◆ **TASK INSTRUCTIONS**
Sort through the material below and copy each line with "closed".

◆ **DATASET CONTENT**
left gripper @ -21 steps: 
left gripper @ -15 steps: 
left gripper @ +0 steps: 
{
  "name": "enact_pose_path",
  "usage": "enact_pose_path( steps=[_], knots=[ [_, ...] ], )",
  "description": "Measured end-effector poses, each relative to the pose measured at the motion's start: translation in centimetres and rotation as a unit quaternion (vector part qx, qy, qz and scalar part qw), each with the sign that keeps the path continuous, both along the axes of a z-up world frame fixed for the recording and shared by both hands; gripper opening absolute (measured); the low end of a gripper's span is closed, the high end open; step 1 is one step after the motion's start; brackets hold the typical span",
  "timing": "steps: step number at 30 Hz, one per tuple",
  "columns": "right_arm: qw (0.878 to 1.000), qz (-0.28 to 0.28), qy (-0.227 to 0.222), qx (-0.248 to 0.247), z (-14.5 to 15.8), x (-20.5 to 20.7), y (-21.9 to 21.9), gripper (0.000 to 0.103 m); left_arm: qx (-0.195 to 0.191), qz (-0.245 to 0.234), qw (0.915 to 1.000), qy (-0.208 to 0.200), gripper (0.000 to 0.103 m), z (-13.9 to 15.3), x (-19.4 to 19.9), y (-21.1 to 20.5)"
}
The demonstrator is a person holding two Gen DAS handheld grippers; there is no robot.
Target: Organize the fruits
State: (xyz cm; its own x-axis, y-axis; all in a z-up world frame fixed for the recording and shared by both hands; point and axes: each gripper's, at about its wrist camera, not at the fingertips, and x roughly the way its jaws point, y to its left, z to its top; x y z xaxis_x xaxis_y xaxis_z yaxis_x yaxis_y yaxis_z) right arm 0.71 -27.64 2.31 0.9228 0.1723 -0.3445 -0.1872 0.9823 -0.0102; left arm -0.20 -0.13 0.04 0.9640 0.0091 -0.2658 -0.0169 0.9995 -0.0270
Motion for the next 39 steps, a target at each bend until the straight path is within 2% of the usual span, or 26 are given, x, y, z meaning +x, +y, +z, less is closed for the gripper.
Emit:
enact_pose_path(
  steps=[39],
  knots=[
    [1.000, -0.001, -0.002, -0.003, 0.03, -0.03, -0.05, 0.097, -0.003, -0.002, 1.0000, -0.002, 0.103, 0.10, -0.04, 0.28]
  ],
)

◆ **RESPONSE TO THE EXERCISE**
  "description": "Measured end-effector poses, each relative to the pose measured at the motion's start: translation in centimetres and rotation as a unit quaternion (vector part qx, qy, qz and scalar part qw), each with the sign that keeps the path continuous, both along the axes of a z-up world frame fixed for the recording and shared by both hands; gripper opening absolute (measured); the low end of a gripper's span is closed, the high end open; step 1 is one step after the motion's start; brackets hold the typical span",
Motion for the next 39 steps, a target at each bend until the straight path is within 2% of the usual span, or 26 are given, x, y, z meaning +x, +y, +z, less is closed for the gripper.

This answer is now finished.